Return, word for word, only the lines of the data below that lie between the line with "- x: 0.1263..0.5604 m" and the line with "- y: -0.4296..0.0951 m", those two lines included.
----------
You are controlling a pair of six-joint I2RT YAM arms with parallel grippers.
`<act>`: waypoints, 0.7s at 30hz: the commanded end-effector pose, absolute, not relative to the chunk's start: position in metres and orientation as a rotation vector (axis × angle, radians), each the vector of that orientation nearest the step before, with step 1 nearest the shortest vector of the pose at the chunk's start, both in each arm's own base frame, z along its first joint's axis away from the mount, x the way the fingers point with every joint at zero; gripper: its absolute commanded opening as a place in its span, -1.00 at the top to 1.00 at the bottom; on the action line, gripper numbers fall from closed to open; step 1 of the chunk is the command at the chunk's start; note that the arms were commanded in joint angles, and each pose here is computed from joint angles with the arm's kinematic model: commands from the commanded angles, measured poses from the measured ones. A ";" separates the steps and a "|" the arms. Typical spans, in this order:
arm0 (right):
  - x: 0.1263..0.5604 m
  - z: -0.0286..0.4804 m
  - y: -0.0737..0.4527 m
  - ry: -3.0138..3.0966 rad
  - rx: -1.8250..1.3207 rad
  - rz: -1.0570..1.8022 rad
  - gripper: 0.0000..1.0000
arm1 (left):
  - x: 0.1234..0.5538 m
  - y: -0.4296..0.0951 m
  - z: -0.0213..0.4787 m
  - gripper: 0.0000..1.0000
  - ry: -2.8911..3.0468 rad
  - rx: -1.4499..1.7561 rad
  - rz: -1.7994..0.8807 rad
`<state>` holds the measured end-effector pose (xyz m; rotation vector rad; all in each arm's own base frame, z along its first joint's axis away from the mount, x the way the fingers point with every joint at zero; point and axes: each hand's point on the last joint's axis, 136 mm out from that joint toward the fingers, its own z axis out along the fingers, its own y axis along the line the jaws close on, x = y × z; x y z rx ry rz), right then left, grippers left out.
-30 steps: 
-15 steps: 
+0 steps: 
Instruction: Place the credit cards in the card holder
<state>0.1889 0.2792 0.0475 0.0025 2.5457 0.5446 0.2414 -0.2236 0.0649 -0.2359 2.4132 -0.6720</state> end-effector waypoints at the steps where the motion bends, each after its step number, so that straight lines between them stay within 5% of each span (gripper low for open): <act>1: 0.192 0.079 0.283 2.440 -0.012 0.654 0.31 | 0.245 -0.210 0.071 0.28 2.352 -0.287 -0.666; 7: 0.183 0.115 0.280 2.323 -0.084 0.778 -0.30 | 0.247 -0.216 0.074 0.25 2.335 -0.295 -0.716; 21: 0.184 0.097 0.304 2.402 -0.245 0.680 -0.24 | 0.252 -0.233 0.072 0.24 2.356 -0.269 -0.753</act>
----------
Written reply:
  - x: 0.1263..0.5604 m
  - z: -0.0286..0.4804 m
  - y: -0.0737..0.4527 m
  - ry: -3.0138..3.0966 rad
  - rx: -1.8250..1.3207 rad
  - rz: -1.0570..1.8022 rad
  - gripper: 0.0000..1.0000
arm1 (left):
  - x: 0.1234..0.5538 m
  - y: -0.4296..0.0951 m

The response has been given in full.